WHAT YOU WILL DO ::
How many of the lines below contain "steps"? Reply with only that figure.

GIVEN MATERIAL ::

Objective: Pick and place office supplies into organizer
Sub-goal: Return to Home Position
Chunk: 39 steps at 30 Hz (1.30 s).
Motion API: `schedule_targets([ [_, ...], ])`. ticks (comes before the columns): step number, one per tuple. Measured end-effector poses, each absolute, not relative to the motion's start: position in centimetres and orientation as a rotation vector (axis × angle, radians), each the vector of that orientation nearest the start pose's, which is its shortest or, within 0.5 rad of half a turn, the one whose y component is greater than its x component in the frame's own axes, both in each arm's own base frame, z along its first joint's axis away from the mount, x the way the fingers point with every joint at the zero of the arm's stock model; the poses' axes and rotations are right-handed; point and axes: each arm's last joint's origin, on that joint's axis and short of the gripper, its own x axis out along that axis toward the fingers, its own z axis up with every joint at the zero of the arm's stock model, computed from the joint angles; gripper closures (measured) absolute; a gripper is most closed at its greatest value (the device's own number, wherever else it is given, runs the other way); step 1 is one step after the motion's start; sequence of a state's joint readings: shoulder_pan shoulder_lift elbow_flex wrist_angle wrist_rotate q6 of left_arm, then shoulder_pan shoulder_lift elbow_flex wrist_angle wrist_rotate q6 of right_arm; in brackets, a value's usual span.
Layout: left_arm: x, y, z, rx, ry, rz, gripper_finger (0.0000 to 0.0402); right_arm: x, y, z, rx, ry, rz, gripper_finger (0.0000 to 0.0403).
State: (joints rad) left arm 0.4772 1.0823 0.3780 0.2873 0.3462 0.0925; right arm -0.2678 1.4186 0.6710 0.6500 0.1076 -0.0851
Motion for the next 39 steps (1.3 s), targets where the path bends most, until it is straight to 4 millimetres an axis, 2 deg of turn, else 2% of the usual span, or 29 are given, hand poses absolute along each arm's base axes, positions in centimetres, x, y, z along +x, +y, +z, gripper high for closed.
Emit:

ANSWER TO THIS TASK ::
2